* **Problem**
Report back each line of the records that contains the string "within".

* **Materials provided**
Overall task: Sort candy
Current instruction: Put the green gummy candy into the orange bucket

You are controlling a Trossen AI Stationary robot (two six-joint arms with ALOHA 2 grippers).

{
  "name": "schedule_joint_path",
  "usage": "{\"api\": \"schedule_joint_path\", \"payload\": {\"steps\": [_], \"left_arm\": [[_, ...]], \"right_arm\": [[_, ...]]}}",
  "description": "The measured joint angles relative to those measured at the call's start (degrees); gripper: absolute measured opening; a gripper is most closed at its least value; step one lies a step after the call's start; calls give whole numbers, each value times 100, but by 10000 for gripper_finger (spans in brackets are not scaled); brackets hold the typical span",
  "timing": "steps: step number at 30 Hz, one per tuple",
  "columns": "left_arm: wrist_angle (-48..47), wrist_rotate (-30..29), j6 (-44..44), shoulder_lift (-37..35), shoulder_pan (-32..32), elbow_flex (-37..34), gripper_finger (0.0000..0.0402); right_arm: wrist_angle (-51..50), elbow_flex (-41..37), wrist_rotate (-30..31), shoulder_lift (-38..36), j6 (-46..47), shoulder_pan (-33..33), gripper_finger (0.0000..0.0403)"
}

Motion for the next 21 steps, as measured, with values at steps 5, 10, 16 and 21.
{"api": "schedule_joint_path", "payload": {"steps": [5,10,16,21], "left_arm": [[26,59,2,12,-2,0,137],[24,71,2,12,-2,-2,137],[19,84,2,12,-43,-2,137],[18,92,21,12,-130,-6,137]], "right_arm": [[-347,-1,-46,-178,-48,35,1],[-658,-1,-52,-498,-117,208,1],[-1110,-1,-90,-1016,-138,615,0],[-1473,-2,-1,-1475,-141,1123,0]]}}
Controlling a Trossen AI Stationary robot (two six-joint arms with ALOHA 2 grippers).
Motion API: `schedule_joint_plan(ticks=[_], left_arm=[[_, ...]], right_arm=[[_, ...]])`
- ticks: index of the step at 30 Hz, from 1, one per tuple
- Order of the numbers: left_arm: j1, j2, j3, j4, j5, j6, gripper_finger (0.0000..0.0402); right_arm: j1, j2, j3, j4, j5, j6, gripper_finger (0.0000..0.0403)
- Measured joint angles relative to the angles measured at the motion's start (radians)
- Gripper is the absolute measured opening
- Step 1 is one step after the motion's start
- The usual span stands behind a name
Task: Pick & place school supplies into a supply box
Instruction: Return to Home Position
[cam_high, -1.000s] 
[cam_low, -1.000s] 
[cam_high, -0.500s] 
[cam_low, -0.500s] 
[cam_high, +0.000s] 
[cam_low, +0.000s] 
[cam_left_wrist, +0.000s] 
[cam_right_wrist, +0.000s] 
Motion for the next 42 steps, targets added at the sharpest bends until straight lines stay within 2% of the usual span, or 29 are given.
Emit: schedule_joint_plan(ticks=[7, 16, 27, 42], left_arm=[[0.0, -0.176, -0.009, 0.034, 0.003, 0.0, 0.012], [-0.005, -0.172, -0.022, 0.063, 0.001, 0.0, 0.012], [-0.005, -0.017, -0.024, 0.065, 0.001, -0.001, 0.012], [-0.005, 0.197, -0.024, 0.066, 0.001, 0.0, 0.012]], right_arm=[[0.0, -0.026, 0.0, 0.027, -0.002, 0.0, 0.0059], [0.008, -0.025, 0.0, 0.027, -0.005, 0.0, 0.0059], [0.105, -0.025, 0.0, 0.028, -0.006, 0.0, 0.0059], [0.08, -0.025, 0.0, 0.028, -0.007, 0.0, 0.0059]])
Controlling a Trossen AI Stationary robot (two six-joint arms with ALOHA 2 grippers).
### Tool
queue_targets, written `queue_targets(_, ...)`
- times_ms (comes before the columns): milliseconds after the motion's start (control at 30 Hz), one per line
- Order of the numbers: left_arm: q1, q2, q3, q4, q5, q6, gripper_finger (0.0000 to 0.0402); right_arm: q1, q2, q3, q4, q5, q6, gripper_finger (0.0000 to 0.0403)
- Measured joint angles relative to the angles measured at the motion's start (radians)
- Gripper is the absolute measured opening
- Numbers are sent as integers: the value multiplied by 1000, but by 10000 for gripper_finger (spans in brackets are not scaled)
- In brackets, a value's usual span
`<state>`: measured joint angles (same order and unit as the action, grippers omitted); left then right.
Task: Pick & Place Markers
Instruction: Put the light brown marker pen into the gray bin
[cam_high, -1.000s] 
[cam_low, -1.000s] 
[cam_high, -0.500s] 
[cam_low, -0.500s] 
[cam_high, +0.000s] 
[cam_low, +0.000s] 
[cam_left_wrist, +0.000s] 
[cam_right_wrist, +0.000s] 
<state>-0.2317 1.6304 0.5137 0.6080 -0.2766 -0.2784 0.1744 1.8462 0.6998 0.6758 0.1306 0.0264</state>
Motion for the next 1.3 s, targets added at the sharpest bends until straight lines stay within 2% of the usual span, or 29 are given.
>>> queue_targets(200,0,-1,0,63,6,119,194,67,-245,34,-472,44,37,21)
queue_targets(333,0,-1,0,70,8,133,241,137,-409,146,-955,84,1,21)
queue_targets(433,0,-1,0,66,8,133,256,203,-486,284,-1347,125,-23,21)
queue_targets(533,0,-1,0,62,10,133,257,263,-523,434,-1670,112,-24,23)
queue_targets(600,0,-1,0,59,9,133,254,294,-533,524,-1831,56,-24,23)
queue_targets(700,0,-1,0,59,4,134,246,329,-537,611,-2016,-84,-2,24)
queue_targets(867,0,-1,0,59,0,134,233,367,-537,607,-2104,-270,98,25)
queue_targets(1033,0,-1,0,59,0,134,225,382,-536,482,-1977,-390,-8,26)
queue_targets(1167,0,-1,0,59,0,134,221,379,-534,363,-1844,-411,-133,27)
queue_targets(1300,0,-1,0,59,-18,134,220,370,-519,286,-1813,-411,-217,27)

* **Response to the task**
Motion for the next 42 steps, targets added at the sharpest bends until straight lines stay within 2% of the usual span, or 29 are given.
Motion for the next 1.3 s, targets added at the sharpest bends until straight lines stay within 2% of the usual span, or 29 are given.

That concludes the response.